無影手大聲叫嚷道,誰不知道,作為一個靠手藝吃飯的人,手指頭的重要性,至于,作為江湖上赫赫有名的無影手,要是真的被人剁了一根指頭,那他還有什么臉面混下去,所以,無論如何,這手指是不能剁的,賠錢,那都是小事,羊毛不見羊身上找,三千塊錢,無所謂,可是,面子得找回來,貿然答應,只會說他無影手慫了。
“三千塊錢無所謂,先放了無影手前輩,這錢我出就是了。”
小安說道,真的從兜里掏出了一沓錢,然后數了數,剩下的又裝了回去。
無影手被放了,不過也狼狽的很,方才那鬼手劉的倆打手可是實實在在用勁了,他這把老骨頭哪受得了這個。疼不疼不說,最主要的是丟人。
“你小子,坑我。”
無影手抬腿就給了小安一腳。
小安當然不能讓他踢中,輕輕一躲就閃開了,他笑著說道:“打賭么,有輸有贏,你輸了就是輸了,怎么怪起我了,我幫你你還恩將仇報,有你這樣的嗎。”
無影手面紅耳赤,想一想,真的如小安所說,自己就是打賭輸了,不過,他還是很氣憤,畢竟這小子嫁禍于他,一個混了半輩子多的老江湖,卻栽在一個乳臭未干的毛頭小子手里,你說叫他如何咽得下這口氣。
“你倆怎么鬧我不管,把錢給我趕緊滾蛋。”
鬼手劉不耐煩地說道,伸手就要把小安手中的錢奪過去。
小安把胳膊一縮,接著就把錢裝進了兜里,這舉動可惹惱了鬼手劉,怎么,剛說過的話就要反悔?
“小子,什么意思?”
無影手也是一臉的疑問,你小子怎么又把錢裝回去了呢,這么多人,難道你要耍賴?耍賴也不能是這種耍賴吧,這眾目睽睽之下,你好意思,我可不好意思。
“沒什么意思。”
“?”
鬼手劉確實愣了,沒什么意思又是什么意思。
“該不是你小子說話不算話吧?沒事,他不給我給。”
無影手一邊說,一邊掏自己的腰包,他真的被這小子的無賴給弄的沒脾氣了,做人要厚道,可是,饒是他這個老江湖也沒搞明白,這小子到底要干嘛。
“快點,別耽誤事。”
鬼手劉接受了無影手的解決方法,對他來說,只要錢能拿到手,管他誰給的。
“我不是反悔,這點錢無所謂,我是想跟你賭兩把,敢不敢?”
鬼手劉當即笑了,要知道他拿手的就是賭博,你說你一個半大小子問我敢不敢賭,這不是天大的笑話么,就像問一個屠夫,你敢不敢殺雞一樣。

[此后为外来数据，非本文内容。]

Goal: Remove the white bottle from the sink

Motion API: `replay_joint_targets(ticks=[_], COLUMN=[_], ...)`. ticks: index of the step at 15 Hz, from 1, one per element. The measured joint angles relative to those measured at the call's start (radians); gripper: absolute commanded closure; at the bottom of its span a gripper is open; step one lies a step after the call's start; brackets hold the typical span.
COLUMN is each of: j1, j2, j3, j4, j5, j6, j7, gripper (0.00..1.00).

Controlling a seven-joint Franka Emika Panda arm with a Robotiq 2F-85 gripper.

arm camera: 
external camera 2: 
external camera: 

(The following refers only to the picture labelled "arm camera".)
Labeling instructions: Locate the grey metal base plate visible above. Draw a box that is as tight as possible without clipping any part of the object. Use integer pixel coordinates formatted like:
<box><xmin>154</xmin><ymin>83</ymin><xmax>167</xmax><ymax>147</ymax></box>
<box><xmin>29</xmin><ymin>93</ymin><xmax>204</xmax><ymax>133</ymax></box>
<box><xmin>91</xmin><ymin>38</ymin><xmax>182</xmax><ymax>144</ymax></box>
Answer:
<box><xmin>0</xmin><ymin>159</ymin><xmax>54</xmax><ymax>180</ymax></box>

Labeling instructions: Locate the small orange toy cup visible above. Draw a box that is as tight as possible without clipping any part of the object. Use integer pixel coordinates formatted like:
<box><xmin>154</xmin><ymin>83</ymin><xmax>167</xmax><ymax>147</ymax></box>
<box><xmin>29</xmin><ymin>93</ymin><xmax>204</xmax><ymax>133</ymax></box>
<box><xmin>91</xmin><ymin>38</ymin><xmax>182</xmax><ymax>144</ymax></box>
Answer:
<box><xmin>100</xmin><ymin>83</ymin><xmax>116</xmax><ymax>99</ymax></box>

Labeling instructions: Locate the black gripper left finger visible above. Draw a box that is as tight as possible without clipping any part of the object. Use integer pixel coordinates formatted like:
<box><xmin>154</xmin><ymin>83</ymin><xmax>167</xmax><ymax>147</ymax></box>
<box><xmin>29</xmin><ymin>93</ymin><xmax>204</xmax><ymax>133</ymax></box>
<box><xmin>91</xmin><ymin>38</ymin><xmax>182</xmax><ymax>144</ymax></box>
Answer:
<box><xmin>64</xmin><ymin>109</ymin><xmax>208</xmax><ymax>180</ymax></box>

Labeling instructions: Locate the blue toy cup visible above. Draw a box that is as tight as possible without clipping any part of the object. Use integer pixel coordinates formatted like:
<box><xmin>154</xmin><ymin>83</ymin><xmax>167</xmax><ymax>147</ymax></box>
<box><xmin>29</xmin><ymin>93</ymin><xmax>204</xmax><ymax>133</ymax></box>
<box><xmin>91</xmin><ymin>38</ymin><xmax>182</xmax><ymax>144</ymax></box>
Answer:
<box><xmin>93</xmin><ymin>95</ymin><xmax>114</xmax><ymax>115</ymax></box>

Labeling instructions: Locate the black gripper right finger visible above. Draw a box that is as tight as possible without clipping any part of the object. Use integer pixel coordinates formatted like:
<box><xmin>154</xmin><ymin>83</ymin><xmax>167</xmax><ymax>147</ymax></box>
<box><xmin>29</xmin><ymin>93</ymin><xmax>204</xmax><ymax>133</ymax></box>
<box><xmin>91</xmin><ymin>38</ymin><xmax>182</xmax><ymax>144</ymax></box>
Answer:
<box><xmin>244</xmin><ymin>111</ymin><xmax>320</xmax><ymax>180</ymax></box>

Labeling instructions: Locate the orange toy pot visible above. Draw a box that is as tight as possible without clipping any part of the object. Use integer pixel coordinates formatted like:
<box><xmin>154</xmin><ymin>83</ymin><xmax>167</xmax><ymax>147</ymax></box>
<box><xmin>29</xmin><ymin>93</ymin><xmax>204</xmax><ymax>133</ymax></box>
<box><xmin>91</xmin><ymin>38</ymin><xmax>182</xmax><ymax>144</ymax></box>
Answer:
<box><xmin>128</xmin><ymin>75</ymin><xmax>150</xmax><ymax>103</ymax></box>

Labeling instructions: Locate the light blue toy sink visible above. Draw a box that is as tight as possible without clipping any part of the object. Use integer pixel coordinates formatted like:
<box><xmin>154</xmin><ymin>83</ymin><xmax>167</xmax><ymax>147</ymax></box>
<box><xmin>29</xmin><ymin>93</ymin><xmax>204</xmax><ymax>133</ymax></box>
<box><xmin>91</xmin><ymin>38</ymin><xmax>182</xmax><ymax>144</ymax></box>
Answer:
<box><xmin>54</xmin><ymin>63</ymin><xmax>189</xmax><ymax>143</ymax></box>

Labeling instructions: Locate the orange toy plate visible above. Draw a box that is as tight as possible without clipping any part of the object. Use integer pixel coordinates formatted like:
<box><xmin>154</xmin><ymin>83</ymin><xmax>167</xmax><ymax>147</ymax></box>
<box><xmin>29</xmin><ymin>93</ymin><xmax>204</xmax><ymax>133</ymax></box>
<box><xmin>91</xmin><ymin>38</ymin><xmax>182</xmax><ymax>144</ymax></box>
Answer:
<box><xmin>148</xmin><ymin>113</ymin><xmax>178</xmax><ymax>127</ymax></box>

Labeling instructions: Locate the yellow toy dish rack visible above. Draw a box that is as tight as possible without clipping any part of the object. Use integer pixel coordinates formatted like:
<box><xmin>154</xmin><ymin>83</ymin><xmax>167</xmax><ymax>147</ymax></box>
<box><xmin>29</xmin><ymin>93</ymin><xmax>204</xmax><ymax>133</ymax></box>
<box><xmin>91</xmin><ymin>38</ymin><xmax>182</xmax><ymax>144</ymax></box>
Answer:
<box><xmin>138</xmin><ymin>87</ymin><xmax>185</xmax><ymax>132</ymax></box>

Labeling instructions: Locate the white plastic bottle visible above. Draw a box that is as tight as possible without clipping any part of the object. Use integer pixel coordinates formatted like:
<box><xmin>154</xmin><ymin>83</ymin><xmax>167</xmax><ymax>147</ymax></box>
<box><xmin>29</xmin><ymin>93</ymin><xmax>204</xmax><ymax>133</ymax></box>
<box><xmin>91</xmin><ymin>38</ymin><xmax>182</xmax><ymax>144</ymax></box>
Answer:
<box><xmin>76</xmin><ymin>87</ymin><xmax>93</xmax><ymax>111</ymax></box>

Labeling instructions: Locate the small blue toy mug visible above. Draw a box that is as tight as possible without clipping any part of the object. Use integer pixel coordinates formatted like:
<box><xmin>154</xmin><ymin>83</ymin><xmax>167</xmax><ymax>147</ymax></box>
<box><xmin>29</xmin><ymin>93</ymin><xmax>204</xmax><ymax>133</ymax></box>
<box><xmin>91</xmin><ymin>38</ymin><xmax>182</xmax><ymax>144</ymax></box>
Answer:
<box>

“小子,你很狂啊,沒事,我就是專治狂人的,賭什么,你劃個道。”
“巧了,我也是專治不服的,你什么拿手咱賭什么。”
無影手扯了扯小安的衣角,你小子是老賊王的傳人不假,問題你學的是偷,而不是賭,更何況對方是江湖上大名鼎鼎的鬼手劉,據說僅排在賭王后邊的高手,跟他賭,那不是老壽星上吊,活得不耐煩了么。
小安給了鬼手劉一個促狹的眼神,小安的意思,你放心,我就是要跟他賭一賭,不然怎么搞錢。
問題是小安的眼神在無影手看來就是另一層意思了,那就是找死。
“哈哈哈,你小子,夠狂。”
鬼手劉大笑道,在他的地盤上,要跟他最拿手的賭,你說如何不讓他大笑不止。
在鬼手劉看來,這是他出道以來遇到最好笑的事情,沒有之一。
“狂不狂的不重要,重要的是贏你。”
小安不亢不卑地說道,你認為我狂我就狂,反正都要手下見真章。
“好,小子,不管輸贏,我給你這個。”
鬼手劉一伸大拇指,雖說初生牛犢不怕虎,可眼前這小子的膽識堪稱絕世無雙,要知道,這個年齡,一些鄉下的小子見到生人還害羞呢,這小子倒好,竟然敢挑戰他鬼手劉,無論他賭技如何,鬼手劉都覺得,單憑這點,這小子都讓他不由地佩服。
無影手卻暗自腹誹,老賊王啊老賊王,你一世英名,咋就收了一個賊大膽徒弟呢,問題這是賊大膽的事么,他面對的可是鬼手劉,據說一手賭技出神入化,罕有敵手,這小子跟鬼手劉賭,那不是疤瘌眼照鏡子,自找難看么,唉,我該怎么勸他呢,問題這小子不聽啊,對不住了老賊王,我是管不了了,他自求多福吧。
“賭什么你還沒說呢。”
“賭大小。”
“好,就賭大小,一局多少。”
鬼手劉沉思了一下,方才,他已經看過小安的錢包了,據他目測,大概有五千塊,于是,他笑著說道:“一局五千管不?”
“一局五千?三局兩勝,不得反悔。”
“嗤,這有什么好反悔的,愿賭服輸,對了,你小子有那么多錢么,我看你兜里頂多四五千塊,我要是都贏了,你沒錢我咋辦?”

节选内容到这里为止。